The recent financial results of hospitals in Pennsylvania tell a tale of two states, with the rich getting richer and the less fortunate slipping further into fiscal trouble.
In a report issued late last week, the Pennsylvania Health Care Cost Containment Council, a state agency, examined the audited financials of acute-care hospitals for the three fiscal years ended June 30, 1998, and found a growing gap between poor and affluent hospitals.
The analysis of hospital finances in Pennsylvania, the location for some of healthcare's most dramatic meltdowns such as the $1.5 billion bankruptcy of Allegheny Health, Education and Research Foundation, underscores a national divergence between rich and poor hospitals (June 7, p. 34).
The Pennsylvania data suggest that "continued consolidation in the industry can be expected," said Marc Volavka, council director. His conclusion stems from the finding that almost half, or 20 of 43 hospitals, that lost money over the three fiscal years ended in 1997 merged or affiliated with other health systems. And that merger forecast seems likely to apply to underperforming hospitals not just in Pennsylvania but across the country.
The ranks of the money-losing hospitals in Pennsylvania are growing.
For the three years ended in fiscal 1998, the hospitals that lost money increased by six to 49, or a quarter of all acute-care facilities in the state.

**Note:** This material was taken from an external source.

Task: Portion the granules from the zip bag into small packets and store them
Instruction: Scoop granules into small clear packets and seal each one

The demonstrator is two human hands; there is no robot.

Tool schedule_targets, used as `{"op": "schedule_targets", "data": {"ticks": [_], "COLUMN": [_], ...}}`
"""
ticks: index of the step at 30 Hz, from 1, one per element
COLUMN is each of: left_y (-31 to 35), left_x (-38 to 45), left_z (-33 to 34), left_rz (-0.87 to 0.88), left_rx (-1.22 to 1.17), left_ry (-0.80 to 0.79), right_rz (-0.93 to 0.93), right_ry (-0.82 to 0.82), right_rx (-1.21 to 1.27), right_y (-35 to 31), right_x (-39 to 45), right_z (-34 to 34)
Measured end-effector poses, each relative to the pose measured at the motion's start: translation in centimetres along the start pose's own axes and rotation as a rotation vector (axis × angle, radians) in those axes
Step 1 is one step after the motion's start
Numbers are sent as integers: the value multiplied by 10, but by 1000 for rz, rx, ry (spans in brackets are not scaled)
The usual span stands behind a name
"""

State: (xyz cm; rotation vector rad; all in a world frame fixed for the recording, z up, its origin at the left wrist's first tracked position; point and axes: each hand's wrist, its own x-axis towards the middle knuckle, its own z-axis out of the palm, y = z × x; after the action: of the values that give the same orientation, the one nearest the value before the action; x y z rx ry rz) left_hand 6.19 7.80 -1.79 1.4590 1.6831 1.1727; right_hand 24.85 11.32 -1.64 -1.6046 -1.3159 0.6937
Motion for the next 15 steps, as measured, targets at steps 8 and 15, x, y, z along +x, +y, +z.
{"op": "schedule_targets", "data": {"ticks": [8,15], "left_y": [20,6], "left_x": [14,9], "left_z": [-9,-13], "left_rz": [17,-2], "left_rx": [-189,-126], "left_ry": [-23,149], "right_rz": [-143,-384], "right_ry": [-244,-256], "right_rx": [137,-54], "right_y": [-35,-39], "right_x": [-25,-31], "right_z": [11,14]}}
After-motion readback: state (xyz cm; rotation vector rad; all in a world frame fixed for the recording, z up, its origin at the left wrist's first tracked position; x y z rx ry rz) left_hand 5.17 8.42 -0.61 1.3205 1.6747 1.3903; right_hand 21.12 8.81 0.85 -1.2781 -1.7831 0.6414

The biggest money-loser, as measured by total margin over three years, was Pennsylvania Hospital, Philadelphia, which posted an annualized negative total margin of 22.4%.
Still, the average hospital in the state made money, though quite a bit less than in previous years. The average total profit margin for all 199 acute-care hospitals was 2.7% in fiscal 1998, down from 3.8% in fiscal 1997. Total margins take into account all sources of revenues.
The average operating profit margin of Pennsylvania hospitals, meanwhile, dropped to 1.1% in fiscal 1998 from 2.9% in the previous fiscal year.
Despite obvious troubles, about a fifth of hospitals in Pennsylvania did quite well. The number of hospitals with three-year total margins averaging more than 8% each year almost doubled to 30, or 19% of all hospitals, in fiscal 1998, compared with 18 for the trailing three years ending in 1997.
Lankenau Hospital, Wynnewood, Pa., led the pack with a whopping total annualized margin of 20.2%
All margins aren't created equal, according to the council. The most important factor in determining hospital health was revenue growth.
Expense reduction, the current rage at hospitals around the country, did not guarantee thriving institutions. To the contrary, according to the report, "Changes in patient revenue appear to have a significantly greater effect on hospital income than expenses."